When you face your own guilt—guilt for the sin in your life—look to the Son, the One who said that whoever believes in Me shall not perish but have eternal life” (John 3:16).
When you find yourself facing loss, look to the Son, to the One who said “do not let your heart be troubled.  You believe in God, believe also in me” (John 14:1).
When times around you become fearful, when you wish God would just start all over with this world, look to the Son, the one who said “I make all things new” (Revelation 21:5).
You don’t have to think about the coming of Christ as a threat or as an event shrouded in mystery.  The Good News that we celebrate throughout the seasons of the year is that Christ has come, Christ is risen, Christ will come again.  This Advent Season, celebrate with us that Emmanuel, the Son of God, is with us.  I invite you to look for the Son, enter into that conscious, personal relationship with him, and give thanks.
May it be so!

Copyright © 2014 by Thomas E. Frost.  All rights reserved.


[1]Preached at Cunningham United Methodist Church in Palmyra, Virginia on the first Sunday of Advent.

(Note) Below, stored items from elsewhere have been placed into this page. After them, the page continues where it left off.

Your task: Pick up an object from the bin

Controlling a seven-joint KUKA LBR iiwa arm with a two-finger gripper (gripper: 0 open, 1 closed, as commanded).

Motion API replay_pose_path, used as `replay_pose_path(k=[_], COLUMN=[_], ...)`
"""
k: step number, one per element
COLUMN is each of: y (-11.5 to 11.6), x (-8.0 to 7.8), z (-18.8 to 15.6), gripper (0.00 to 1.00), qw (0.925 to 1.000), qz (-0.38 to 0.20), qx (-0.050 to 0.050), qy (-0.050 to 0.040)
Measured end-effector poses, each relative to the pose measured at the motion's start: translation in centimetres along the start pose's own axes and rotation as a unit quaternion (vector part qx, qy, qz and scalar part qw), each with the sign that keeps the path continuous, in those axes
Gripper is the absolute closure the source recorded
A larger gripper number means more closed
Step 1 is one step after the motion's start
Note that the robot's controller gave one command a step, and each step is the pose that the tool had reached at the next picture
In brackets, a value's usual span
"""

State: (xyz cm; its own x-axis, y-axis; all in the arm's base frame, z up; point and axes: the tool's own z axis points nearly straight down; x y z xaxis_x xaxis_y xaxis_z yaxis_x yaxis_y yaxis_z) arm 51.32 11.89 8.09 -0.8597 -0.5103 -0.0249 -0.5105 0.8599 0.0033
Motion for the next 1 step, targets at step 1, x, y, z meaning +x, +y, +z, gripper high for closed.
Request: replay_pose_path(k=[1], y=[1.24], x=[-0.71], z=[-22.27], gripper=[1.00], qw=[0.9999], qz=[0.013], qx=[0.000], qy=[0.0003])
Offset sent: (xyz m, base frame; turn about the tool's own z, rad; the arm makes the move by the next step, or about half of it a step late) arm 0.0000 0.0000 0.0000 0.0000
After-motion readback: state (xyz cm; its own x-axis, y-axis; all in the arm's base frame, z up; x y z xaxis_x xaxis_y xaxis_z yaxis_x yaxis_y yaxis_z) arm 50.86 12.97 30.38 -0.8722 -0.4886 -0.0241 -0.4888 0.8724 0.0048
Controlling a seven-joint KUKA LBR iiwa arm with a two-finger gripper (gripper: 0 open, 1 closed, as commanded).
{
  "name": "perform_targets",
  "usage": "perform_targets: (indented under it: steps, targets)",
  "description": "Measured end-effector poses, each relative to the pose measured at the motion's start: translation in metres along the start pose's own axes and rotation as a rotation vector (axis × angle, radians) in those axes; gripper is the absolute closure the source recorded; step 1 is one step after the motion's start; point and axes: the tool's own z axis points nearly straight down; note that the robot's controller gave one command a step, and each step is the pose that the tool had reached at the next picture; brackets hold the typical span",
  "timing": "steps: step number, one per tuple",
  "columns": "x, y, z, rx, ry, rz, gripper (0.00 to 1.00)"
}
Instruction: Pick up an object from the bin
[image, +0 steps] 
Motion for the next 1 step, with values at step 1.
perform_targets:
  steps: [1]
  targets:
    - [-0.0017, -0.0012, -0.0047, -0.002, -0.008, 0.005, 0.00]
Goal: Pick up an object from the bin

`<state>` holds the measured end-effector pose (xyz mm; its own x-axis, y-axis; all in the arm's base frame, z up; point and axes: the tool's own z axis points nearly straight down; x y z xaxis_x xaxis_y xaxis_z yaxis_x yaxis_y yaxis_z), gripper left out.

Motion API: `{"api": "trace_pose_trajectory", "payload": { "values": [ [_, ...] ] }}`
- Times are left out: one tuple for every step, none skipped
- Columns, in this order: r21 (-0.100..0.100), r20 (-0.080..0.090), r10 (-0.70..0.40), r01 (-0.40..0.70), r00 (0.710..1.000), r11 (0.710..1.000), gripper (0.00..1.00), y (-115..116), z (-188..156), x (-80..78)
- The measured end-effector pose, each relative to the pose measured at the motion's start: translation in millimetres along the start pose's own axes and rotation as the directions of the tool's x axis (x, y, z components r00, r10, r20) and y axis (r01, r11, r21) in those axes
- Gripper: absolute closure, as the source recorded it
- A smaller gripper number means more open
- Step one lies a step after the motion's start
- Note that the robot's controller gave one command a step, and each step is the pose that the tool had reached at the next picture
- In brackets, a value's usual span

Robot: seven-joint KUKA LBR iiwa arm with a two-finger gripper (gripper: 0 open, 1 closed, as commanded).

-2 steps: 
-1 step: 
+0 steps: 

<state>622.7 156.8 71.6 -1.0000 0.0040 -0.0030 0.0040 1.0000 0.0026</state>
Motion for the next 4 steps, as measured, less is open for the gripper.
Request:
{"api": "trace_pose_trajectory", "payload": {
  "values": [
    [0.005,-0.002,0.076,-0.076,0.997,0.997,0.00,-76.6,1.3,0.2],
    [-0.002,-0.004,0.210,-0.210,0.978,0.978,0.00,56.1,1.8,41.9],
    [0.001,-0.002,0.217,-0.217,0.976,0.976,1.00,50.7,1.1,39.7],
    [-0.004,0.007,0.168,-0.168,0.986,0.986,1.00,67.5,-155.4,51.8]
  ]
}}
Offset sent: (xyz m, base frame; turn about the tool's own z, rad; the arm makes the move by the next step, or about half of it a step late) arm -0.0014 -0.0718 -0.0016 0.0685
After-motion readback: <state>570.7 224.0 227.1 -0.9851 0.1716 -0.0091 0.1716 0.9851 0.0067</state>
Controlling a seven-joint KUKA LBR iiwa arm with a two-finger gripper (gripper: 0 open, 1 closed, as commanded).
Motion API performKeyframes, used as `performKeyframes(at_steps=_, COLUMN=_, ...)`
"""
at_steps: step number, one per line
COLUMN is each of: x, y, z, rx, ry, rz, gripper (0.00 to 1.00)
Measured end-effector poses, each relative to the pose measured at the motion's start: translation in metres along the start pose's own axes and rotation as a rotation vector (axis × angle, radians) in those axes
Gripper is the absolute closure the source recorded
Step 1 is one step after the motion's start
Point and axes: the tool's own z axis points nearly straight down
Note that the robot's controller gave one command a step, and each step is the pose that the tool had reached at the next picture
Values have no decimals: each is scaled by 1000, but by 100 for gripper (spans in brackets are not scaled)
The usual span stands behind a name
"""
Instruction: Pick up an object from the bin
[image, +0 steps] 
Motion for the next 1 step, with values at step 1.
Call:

[2] “Zager & Evans – In the Year 2525 Lyrics,” viewed on the internet on November 30, 2013 at xxx.songlyrics.com/zager-evans/in-the-year-2525-lyrics/.
[3] Charles Wesley, “O God, Our Help in Ages Past,” in The United Methodist Hymnal (Nashville:  The United Methodist Publishing House, 1989), 57.
[4] “O Come, O Come, Emmanuel” in The United Methodist Hymnal (Nashville:  The United Methodist Publishing House, 1989), 211.
[5] See Brother Lawrence, The Practice of the Presence of God (Brewster, Massachusetts:  Paraclete Press, 1985).
[6] William A. Barry, S.J., God and You:  Prayer as a Personal Relationship (New York:  Paulist Press, 1987), 12.